Post views: counter

Rabu, 07 Januari 2015

Menyorot UMK



IJAZAH itu simbol pencapaian akademik. Nilainya bersemayam dalam tulisan berotoritas dari negara dalam rupa nomor registrasi kelulusan. Tanpa itu, ia bukanlah apa-apa dan pemegangnya pun bukanlah siapa-siapa secara akademik. Ia tidak terdaftar, tidak diakui, dan tidak menjadi simbol kebanggaan intelektual.

Barangkali itulah keadaan yang dialami alumni fakultas agama Islam (FAI) Universitas Muhammadiyah Kupang (UMK) saat ini. Ada yang belum mendapatkan ijazah, sementara yang lainnya mendapatkannya namun tidak memiliki legalitas nomor induk registrasi kelulusan (Nirel) yang teregistrasi di Dikti.

Reaksi pun muncul dalam rupa aksi penyegelan kampus oleh mahasiswa aktif universitas tersebut, ekspresi kejengkelan terhadap pihak kampus dan ungkapan ketakutan akan masa depan mereka sendiri. Penyegelan ini memaksa pihak kampus meninjau beberapa hal berikut.
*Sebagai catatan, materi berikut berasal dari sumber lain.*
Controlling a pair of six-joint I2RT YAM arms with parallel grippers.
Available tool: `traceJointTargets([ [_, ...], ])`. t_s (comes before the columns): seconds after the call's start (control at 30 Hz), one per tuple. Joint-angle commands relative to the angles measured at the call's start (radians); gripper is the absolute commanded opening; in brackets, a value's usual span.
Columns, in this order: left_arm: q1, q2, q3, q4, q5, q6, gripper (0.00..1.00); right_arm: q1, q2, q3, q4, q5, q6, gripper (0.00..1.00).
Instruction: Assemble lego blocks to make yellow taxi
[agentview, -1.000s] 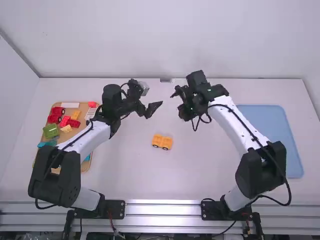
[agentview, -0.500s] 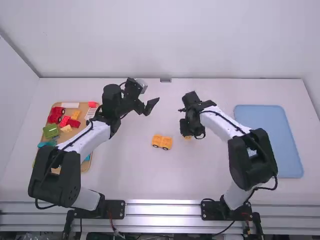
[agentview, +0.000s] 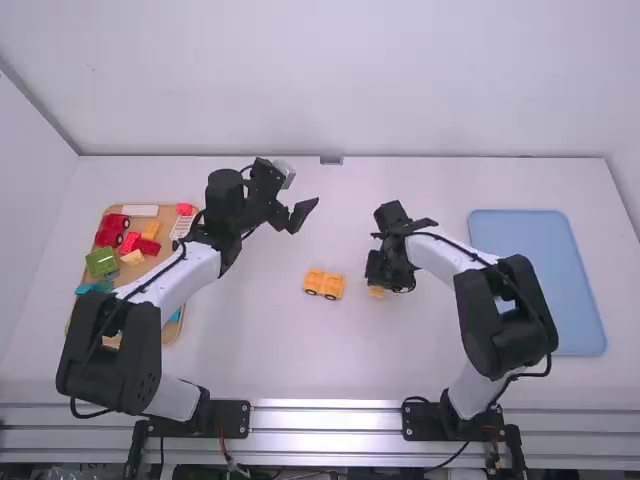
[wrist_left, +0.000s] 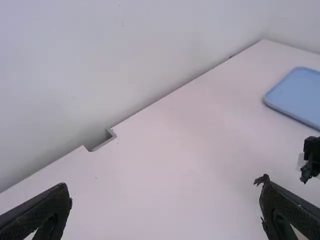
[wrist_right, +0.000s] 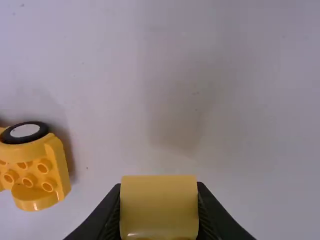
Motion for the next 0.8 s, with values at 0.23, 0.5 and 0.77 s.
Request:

Pertama, soal keterlambatan penyerahan ijazah kepada seluruh alumni fakultas tersebut. Mengapa? Dibutuhkan penjelasan lugas guna menjawab keraguan atas eksistensinya. Kedua, soal penolakan ijazah bagi alumni FAI yang mengikuti tes CPNSD karena tidak tertera Nirel Dikti.
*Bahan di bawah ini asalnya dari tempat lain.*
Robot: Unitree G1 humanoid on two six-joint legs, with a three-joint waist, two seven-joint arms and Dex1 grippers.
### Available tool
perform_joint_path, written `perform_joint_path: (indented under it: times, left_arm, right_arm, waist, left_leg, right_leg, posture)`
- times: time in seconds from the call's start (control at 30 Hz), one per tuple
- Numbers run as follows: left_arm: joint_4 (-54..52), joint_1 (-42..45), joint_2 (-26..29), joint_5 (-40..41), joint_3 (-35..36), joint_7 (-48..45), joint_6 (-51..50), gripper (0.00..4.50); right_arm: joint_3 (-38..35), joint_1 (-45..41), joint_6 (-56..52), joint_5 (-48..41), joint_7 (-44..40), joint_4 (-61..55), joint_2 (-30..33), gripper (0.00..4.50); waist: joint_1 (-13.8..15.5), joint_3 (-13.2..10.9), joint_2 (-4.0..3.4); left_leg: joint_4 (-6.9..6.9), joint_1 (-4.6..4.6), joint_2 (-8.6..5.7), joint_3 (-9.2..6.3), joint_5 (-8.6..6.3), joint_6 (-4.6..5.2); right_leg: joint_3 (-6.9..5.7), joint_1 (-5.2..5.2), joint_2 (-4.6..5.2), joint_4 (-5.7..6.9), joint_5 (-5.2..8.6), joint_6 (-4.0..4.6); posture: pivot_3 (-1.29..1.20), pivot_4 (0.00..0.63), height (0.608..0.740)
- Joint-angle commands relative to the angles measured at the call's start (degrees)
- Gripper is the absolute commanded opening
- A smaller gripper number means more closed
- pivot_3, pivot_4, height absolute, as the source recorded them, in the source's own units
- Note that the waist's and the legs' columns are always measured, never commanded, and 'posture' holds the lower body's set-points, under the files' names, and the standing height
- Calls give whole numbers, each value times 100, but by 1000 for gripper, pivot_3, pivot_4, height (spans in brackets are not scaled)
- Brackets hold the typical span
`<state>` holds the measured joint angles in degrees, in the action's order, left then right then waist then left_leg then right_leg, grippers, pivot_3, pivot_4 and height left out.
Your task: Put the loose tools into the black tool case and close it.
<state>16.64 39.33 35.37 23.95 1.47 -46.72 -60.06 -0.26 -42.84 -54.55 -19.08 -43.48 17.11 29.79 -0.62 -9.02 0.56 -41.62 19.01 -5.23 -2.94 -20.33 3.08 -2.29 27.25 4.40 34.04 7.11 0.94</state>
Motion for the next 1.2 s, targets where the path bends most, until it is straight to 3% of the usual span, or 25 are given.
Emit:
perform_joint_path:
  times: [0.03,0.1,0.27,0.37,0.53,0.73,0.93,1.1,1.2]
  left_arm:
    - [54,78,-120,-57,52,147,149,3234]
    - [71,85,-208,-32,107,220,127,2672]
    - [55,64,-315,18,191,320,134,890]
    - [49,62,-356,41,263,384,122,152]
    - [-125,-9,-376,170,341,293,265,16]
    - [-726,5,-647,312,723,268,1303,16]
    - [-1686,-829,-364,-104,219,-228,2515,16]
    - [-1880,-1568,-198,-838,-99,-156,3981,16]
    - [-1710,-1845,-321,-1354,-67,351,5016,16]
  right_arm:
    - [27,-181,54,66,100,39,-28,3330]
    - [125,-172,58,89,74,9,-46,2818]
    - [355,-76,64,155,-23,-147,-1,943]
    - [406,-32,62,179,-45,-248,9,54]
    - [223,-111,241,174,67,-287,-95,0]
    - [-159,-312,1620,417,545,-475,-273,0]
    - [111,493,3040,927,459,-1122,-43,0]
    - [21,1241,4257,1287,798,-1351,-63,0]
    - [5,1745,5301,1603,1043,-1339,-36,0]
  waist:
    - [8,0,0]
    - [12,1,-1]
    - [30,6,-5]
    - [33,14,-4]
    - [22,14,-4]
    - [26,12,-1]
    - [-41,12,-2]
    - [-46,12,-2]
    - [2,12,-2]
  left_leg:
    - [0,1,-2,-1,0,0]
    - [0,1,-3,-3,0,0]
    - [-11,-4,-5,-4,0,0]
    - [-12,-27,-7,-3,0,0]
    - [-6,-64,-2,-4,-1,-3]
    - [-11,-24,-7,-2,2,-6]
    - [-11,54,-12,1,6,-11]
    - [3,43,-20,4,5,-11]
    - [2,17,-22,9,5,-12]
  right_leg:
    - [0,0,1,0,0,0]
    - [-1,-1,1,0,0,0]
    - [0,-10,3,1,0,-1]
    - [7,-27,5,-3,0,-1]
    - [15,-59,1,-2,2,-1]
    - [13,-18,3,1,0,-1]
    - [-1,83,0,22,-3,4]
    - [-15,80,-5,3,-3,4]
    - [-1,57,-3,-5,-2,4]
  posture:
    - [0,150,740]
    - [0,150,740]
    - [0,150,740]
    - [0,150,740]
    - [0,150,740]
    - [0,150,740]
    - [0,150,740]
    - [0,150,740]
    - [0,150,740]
Pekerjaan rumah bagi pihak kampus adalah menerangkan sejelas-jelasnya tentang status fakultas tersebut itu kepada seluruh civitas akademika agar teka-tekinya tuntas. Ketiga, soal transparansi dunia pendidikan. Tidak sedikit kampus di Indonesia yang mengalami persoalan perizinan Dikti.

Problemnya hampir sama yakni soal registrasi dan bukti legalitas dari Dikti. Akibatnya, urusan administrasi baik bagi mahasiswa maupun bagi lembaga tersebut pasti bermasalah. Pertanyaannya, sudahkah FAI mendapat izin itu? Bila belum teregistrasi maka perlu dipaparkan secara terbuka kepada seluruh pihak terkait.

Tujuannya agar tidak ada pihak yang merasa dicederai haknya dan merasa dibohongi. Transparansi itu bagian penting dan salah satu nilai tertinggi dalam dunia pendidikan. Karenanya, kita bersama-sama dan dengan kepala dingin mencarikan jalan keluar terbaik bagi persoalan itu.

Perlu dilakukan dialog terbuka agar kedua pihak sama-sama mengetahui status perizinannya. Dengan cara ini, segala dugaan, asumsi, prasangka dan teka-teki tentang keterlambatan dan kelambanan penyelesaian ijazah bagi alumni segera berakhir.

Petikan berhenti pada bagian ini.